Participant Blogger #2

Our second participant blogger talks about a conflict resolution skills session on non-violent communication, and thinks about what she learnt about her own ways of dealing with conflict.

“This weekend we continued with the listening and communication workshops with Robert, the facilitator who was working along with us since the beginning.

“The workshops did not deal with the conflict in Western Sahara, but it covered the other, equally important aspect of this course: gaining communication and listening skills within a group for a proper, honest and efficient discussions later on. It also highlights and explains the many unnecessary conflicts and disagreements created by the lack of proper communication between the different parties.

“In the afternoon session on Saturday we had a workshop called NVC, standing for: Non Violent Communication.  With Robert, we focused a lot on our habits of communicating violently, diagnosing people, making judgements, blaming, and demanding our needs and desires; with no intention to listen to the other side’s needs and desires.

“The interesting and very practical part of this workshop was dealing with the role plays and the real life situations where we tend to “disconnect” from the other side through violent messages, thus we get misunderstood, and that usually creates a conflict.

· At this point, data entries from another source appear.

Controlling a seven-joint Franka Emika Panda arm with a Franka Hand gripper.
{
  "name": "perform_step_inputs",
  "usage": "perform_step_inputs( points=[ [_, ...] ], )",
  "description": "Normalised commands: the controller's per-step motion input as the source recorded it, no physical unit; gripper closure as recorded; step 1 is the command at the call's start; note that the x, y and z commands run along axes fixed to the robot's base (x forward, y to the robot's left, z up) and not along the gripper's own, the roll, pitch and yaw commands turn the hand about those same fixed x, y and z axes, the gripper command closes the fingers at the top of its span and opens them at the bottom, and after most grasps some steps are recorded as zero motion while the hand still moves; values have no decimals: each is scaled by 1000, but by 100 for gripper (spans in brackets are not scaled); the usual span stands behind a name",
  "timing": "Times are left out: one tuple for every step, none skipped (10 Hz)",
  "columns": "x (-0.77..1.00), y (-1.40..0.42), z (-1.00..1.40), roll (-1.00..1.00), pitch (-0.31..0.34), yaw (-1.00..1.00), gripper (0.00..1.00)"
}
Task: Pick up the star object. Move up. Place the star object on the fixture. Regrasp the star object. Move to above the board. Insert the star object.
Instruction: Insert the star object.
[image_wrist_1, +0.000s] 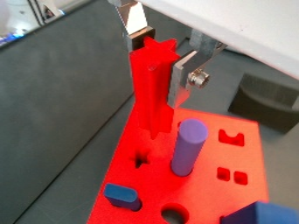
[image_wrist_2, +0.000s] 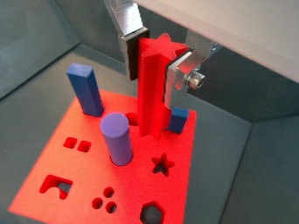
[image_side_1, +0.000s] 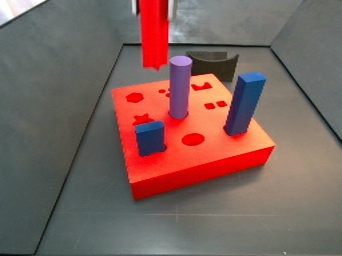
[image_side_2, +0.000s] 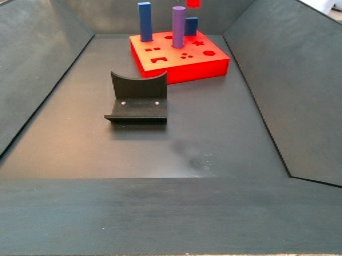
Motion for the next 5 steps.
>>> perform_step_inputs(
  points=[
    [0,-123,-266,57,3,0,100],
    [-54,-111,-651,6,0,-6,100],
    [-6,-40,-1000,0,0,-214,100],
    [-26,-17,-1000,-54,0,-446,100],
    [-60,-23,-949,-71,-10,-591,100]
  ],
)
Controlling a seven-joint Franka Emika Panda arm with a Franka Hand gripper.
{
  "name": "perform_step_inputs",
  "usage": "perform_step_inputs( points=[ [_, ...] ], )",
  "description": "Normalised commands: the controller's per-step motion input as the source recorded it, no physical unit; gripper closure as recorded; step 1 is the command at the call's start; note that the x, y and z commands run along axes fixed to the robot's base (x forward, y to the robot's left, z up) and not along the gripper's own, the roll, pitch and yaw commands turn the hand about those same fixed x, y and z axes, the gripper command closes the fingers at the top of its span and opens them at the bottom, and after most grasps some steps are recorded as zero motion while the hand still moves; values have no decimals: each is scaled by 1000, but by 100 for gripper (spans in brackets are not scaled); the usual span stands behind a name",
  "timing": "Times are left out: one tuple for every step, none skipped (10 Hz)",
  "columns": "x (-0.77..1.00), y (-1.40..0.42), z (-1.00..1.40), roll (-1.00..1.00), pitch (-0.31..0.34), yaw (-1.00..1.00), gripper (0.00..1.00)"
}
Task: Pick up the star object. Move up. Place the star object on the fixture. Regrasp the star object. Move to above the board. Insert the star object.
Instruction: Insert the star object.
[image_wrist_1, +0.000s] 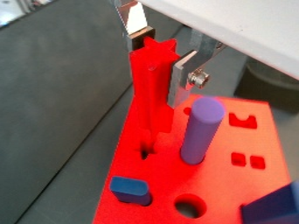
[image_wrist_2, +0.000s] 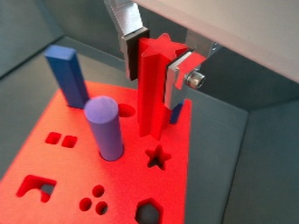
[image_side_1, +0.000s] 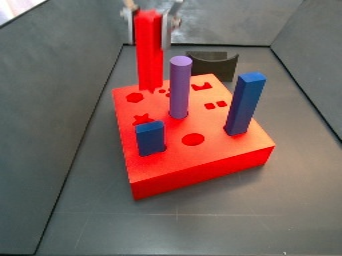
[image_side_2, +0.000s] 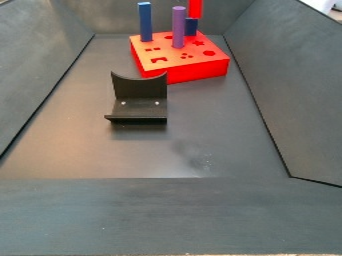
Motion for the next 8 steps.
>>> perform_step_inputs(
  points=[
    [0,-29,-949,-59,0,-629,100],
    [0,-23,-1000,-30,0,-603,100],
    [0,29,-577,-44,0,-300,100],
    [0,0,-34,0,0,0,100],
    [0,0,-166,0,0,0,100],
    [0,0,-280,0,0,0,100],
    [0,0,-409,11,0,6,100],
    [49,3,-580,29,0,60,100]
  ],
)
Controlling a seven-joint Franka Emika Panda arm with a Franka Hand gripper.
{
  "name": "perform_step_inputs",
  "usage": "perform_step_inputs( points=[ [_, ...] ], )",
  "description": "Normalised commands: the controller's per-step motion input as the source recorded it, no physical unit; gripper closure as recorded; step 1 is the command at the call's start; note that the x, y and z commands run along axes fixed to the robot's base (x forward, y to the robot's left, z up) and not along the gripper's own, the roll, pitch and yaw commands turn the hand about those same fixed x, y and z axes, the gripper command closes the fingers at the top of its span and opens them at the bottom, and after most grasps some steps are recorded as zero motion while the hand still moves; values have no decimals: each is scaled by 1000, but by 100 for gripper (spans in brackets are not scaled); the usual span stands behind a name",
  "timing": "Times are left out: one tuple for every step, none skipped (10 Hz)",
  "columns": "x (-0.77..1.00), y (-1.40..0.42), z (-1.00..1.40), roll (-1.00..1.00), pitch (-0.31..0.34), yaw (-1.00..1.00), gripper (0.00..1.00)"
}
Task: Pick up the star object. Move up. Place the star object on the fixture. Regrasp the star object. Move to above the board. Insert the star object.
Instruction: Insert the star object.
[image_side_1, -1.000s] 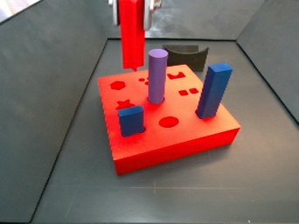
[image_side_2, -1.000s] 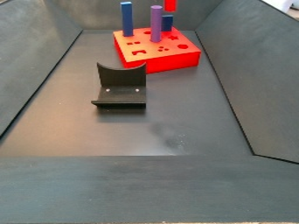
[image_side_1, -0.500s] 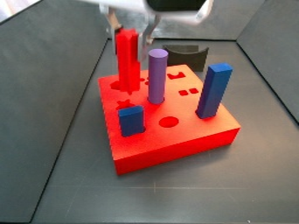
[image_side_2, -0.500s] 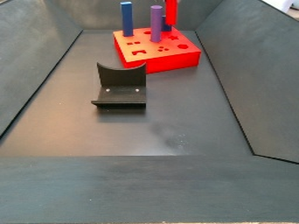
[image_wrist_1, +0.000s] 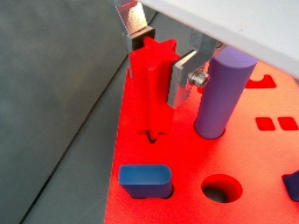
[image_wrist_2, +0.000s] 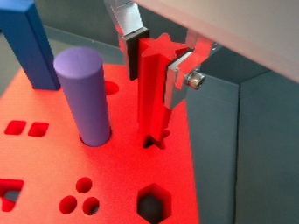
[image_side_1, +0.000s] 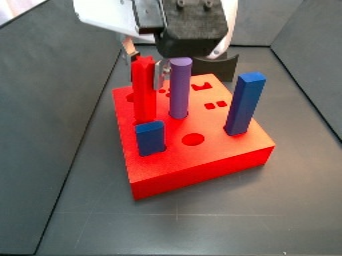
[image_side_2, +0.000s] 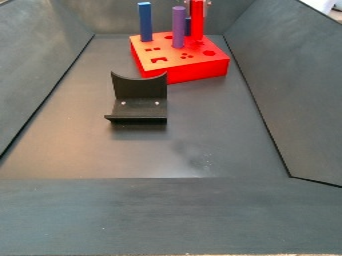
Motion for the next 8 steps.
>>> perform_step_inputs(
  points=[
    [0,0,-640,29,0,46,100],
    [29,14,-646,19,0,26,100],
    [0,37,-683,19,0,0,100],
    [0,137,-806,0,0,-86,100],
    [-71,197,-897,0,0,-117,100],
    [-11,240,-880,1,0,331,100],
    [11,126,-823,-7,0,391,100],
    [169,14,-829,-29,1,460,100]
  ],
)
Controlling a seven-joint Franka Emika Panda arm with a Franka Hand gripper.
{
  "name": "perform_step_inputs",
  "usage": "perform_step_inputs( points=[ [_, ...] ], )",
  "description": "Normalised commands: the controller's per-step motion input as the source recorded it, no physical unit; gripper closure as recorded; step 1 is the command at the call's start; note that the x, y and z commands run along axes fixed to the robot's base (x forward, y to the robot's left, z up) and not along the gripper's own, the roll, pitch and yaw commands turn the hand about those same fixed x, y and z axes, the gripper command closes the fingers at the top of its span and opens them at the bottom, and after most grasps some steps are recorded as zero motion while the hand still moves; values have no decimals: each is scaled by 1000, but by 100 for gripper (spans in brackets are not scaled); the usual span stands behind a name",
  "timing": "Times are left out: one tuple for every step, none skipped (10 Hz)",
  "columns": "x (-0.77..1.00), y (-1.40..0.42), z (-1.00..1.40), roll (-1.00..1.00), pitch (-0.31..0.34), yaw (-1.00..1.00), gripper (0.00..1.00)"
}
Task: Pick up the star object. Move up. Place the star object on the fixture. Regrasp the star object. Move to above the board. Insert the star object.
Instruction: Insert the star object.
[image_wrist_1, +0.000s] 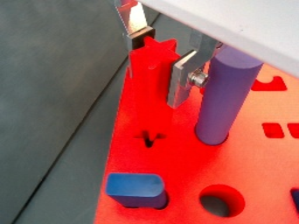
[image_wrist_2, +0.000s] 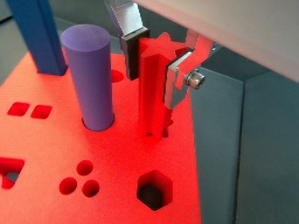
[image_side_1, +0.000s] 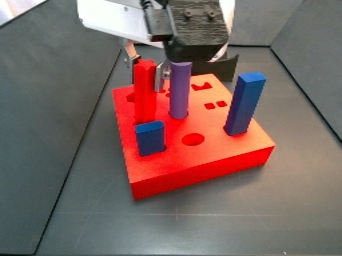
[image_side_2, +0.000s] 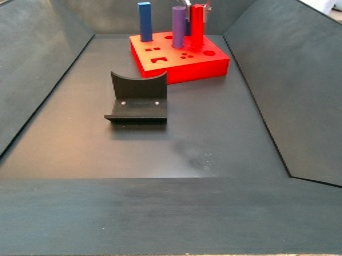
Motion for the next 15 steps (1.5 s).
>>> perform_step_inputs(
  points=[
    [274,-89,-857,-6,0,503,100],
    [294,-186,-831,-21,0,549,100],
    [0,-243,-649,-27,-210,157,100],
    [-69,0,-683,-21,-270,-66,100],
    [-266,203,-697,-87,-191,-511,100],
    [-280,163,-757,-101,-131,-626,100],
    [0,9,0,-19,0,-17,100],
    [0,-234,-323,0,-83,0,100],
    [-49,-300,-486,0,-123,-69,100],
    [-114,-249,-523,-23,-190,-380,100],
    [0,0,0,-10,0,0,100],
    [-51,9,-331,0,-4,0,100],
    [-66,240,-514,0,0,54,100],
    [-14,114,-60,0,0,157,100],
    [-3,0,-69,0,0,0,100]
  ],
)
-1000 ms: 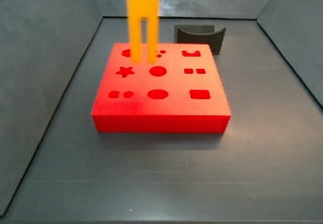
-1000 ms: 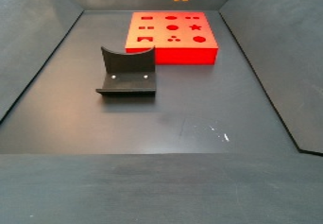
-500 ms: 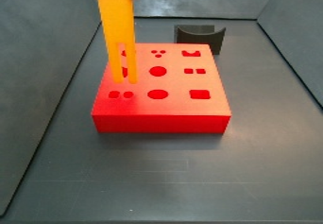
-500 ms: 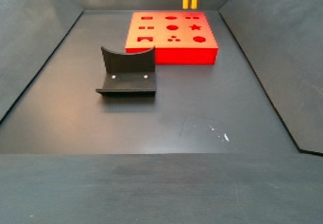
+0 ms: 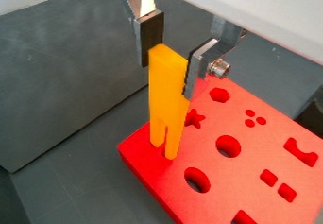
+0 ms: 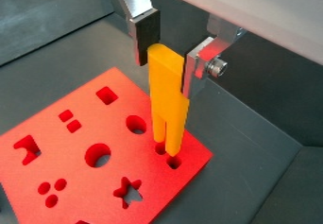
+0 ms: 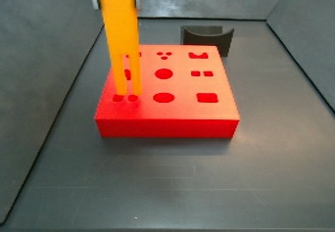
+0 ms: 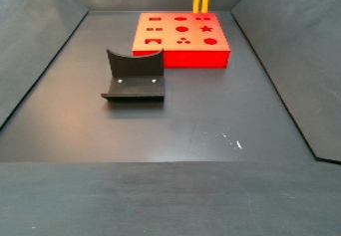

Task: Insert the square-circle object.

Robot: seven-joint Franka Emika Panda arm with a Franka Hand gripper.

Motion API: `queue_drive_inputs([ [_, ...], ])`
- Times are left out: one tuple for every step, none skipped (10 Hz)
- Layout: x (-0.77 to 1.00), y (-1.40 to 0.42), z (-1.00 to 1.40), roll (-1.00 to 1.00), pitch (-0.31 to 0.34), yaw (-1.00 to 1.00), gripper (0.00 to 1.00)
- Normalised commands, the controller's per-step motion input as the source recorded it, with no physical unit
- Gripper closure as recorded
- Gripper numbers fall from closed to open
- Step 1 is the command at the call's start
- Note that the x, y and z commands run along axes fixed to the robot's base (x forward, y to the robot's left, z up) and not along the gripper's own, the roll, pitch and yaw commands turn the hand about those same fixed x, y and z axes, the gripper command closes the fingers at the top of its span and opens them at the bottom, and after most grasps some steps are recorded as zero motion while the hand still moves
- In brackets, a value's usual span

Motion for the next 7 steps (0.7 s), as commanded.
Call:
queue_drive_inputs([
  [0.0,0.08,-0.07,-0.11,-0.004,0.22,1.0],
  [0.0,0.07,-0.09,-0.07,-0.004,0.16,1.0],
  [-0.04,0.02,-0.09,-0.01,-0.004,0.1,1.0],
  [-0.03,0.0,-0.1,0.0,0.0,0.05,1.0],
  [-0.07,0.0,-0.12,0.0,-0.011,0.02,1.0],
  [-0.12,0.0,-0.15,0.0,-0.026,0.0,1.0],
  [-0.11,0.0,-0.15,0.0,-0.043,0.01,1.0],
])
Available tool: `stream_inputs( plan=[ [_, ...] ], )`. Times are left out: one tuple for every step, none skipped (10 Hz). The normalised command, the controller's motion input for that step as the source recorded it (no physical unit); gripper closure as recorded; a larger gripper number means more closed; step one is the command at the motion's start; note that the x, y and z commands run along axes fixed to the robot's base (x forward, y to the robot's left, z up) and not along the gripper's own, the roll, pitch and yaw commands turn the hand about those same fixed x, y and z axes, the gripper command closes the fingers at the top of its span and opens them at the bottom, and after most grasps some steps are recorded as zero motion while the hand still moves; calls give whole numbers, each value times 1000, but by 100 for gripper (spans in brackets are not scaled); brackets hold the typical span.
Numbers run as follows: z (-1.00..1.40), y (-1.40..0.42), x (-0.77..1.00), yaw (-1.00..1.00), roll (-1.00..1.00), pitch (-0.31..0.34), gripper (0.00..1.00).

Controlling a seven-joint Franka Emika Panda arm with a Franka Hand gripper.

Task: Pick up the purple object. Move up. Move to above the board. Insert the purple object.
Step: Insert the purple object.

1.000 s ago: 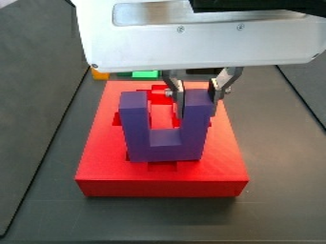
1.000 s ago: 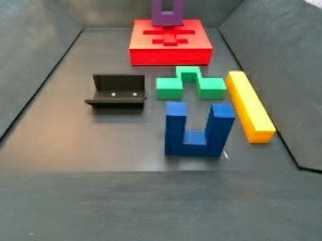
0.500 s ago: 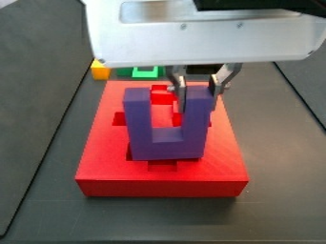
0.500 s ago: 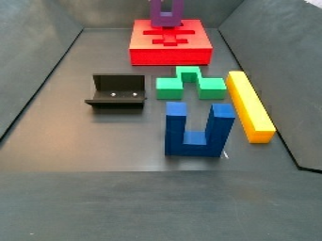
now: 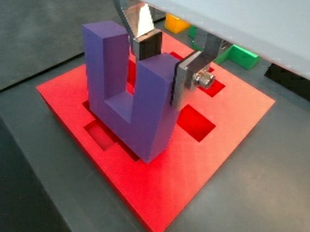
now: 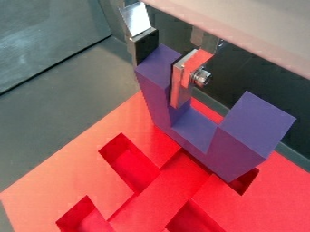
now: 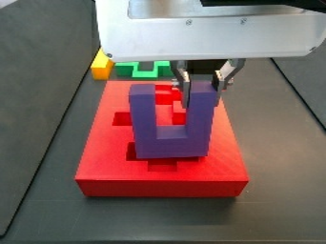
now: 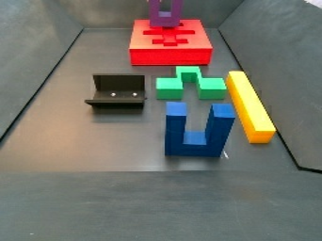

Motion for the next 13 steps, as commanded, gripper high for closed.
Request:
stream_inputs(
  plan=[
    [0, -31, -83, -37, 119, 69, 100],
    [0, 0, 0, 0, 233, 123, 100],
    [0, 0, 0, 0, 353, 166, 100],
    [0, -23, 0, 0, 343, 156, 100],
    [0, -51, 0, 0, 339, 151, 100],
    [0, -100, -20, 0, 349, 154, 100],
    [0, -191, -40, 0, 363, 136, 100],
    [0, -289, -29, 0, 384, 127, 100],
    [0, -329, -26, 0, 393, 116, 100],
    [-37, -354, -20, 0, 384, 100, 100],
    [-89, -377, -6, 0, 374, 87, 100],
    [-123, -354, 0, 0, 393, 104, 100],
    [-49, -260, 106, 0, 390, 150, 100]
  ],
)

“I was very surprised by discovering such methods of communication, they are, after all basic skills of communication that make perfect sense, and we probably know them, unfortunately deeply in our unconscious mind! I was so sad, happy and thrilled at the same time by the fact that such simple roles can make such difference in human communication. I was sad to realize that I actually tend to be a very impulsive, central person who complains and criticizes and constantly demands my own needs.  Not that I am a bad person, I just did not get to realize that it is indeed a main source of my daily conflicts. Nevertheless, I was very thrilled to gain such knowledge and finally be aware of it, it is just so great to realize such thing.

“You just have to observe and not diagnose, share your feelings honestly, your needs and your request in order to fulfil them. Don’t demand them, ask for them. Soon you will find that you actually connected with the other side, and in return you will know more about their feelings, needs and requests, peacefully, the messages are over much clearer and conflicts are avoided. Simply beautiful, this method, I hope I will be aware enough all the time to use it.

“After the session, another participant from Norway and I went to play volleyball with Japanese girls, Russian guys and a British leader. It was fun, sunny and fresh.

“At night we went to a karaoke night, we participated with a song, we cheered others, we sang along and danced. Every day, and every single small event that we are having, we are getting much closer as a group, to make the experience even more enjoyable and exciting. I am looking forward for every coming day to explore, learn and have fun.”